Stored entries:

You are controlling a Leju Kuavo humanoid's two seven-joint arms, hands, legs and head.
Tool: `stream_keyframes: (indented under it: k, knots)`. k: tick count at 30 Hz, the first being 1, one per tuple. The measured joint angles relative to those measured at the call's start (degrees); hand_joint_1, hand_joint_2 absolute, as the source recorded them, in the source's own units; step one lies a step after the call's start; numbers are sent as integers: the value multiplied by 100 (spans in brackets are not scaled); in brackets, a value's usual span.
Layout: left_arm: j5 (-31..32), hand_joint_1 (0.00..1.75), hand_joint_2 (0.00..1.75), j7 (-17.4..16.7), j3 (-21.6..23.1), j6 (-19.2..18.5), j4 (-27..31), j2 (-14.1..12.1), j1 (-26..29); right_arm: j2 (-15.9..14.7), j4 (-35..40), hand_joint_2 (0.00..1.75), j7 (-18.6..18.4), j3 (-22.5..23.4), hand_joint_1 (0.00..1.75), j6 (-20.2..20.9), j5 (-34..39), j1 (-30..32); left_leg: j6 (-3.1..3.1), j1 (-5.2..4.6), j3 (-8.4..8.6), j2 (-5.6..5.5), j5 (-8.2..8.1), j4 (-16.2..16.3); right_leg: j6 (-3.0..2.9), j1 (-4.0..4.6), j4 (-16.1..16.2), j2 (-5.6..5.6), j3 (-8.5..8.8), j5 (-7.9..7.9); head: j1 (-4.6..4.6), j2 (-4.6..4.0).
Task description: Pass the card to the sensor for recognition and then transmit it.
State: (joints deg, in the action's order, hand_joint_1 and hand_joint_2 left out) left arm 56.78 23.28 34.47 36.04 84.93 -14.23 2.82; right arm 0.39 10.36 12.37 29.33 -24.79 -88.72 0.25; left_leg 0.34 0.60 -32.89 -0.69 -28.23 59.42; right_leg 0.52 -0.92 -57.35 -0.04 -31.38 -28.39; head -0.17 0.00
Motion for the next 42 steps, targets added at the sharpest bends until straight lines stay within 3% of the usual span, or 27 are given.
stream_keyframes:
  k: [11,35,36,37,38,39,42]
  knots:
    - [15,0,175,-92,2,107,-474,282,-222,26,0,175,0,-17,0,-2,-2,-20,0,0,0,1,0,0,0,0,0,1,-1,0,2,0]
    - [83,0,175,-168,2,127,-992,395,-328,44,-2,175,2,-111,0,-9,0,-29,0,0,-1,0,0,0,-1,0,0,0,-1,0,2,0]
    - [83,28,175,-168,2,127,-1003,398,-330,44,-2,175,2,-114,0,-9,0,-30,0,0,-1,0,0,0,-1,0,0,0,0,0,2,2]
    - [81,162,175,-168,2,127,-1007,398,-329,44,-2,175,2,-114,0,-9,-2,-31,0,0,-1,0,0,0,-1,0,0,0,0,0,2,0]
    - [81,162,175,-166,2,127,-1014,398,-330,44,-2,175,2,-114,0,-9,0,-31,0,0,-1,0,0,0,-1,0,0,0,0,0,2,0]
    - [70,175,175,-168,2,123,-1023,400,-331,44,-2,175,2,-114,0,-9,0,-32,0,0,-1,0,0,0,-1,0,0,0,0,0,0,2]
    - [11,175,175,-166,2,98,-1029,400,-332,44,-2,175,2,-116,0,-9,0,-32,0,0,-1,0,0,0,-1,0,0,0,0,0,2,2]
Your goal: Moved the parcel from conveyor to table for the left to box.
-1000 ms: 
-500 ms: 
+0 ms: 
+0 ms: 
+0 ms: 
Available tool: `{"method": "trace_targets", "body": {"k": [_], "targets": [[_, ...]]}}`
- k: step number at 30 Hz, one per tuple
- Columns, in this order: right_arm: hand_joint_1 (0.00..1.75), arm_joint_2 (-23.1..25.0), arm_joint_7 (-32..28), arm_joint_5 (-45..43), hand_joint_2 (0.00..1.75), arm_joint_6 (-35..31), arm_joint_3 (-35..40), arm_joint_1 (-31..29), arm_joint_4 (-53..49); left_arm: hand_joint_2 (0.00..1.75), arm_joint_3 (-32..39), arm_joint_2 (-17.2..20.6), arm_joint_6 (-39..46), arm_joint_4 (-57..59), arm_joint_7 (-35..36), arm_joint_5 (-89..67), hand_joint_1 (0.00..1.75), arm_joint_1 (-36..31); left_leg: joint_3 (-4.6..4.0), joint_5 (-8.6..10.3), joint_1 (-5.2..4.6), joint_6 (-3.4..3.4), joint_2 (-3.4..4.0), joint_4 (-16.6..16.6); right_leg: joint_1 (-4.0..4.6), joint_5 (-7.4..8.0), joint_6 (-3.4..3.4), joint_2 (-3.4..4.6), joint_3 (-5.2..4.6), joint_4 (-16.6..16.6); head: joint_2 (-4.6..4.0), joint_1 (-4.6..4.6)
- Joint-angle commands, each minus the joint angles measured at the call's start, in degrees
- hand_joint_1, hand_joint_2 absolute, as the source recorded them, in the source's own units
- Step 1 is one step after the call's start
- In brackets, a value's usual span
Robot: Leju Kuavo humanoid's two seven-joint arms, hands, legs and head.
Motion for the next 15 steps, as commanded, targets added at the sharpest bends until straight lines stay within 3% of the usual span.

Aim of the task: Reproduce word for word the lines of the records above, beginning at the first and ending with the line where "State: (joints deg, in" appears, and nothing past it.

Finished exercise:
You are controlling a Leju Kuavo humanoid's two seven-joint arms, hands, legs and head.
Tool: `stream_keyframes: (indented under it: k, knots)`. k: tick count at 30 Hz, the first being 1, one per tuple. The measured joint angles relative to those measured at the call's start (degrees); hand_joint_1, hand_joint_2 absolute, as the source recorded them, in the source's own units; step one lies a step after the call's start; numbers are sent as integers: the value multiplied by 100 (spans in brackets are not scaled); in brackets, a value's usual span.
Layout: left_arm: j5 (-31..32), hand_joint_1 (0.00..1.75), hand_joint_2 (0.00..1.75), j7 (-17.4..16.7), j3 (-21.6..23.1), j6 (-19.2..18.5), j4 (-27..31), j2 (-14.1..12.1), j1 (-26..29); right_arm: j2 (-15.9..14.7), j4 (-35..40), hand_joint_2 (0.00..1.75), j7 (-18.6..18.4), j3 (-22.5..23.4), hand_joint_1 (0.00..1.75), j6 (-20.2..20.9), j5 (-34..39), j1 (-30..32); left_leg: j6 (-3.1..3.1), j1 (-5.2..4.6), j3 (-8.4..8.6), j2 (-5.6..5.5), j5 (-8.2..8.1), j4 (-16.2..16.3); right_leg: j6 (-3.0..2.9), j1 (-4.0..4.6), j4 (-16.1..16.2), j2 (-5.6..5.6), j3 (-8.5..8.8), j5 (-7.9..7.9); head: j1 (-4.6..4.6), j2 (-4.6..4.0).
Task description: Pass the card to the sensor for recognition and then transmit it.
State: (joints deg, in the action's order, hand_joint_1 and hand_joint_2 left out) left arm 56.78 23.28 34.47 36.04 84.93 -14.23 2.82; right arm 0.39 10.36 12.37 29.33 -24.79 -88.72 0.25; left_leg 0.34 0.60 -32.89 -0.69 -28.23 59.42; right_leg 0.52 -0.92 -57.35 -0.04 -31.38 -28.39; head -0.17 0.00

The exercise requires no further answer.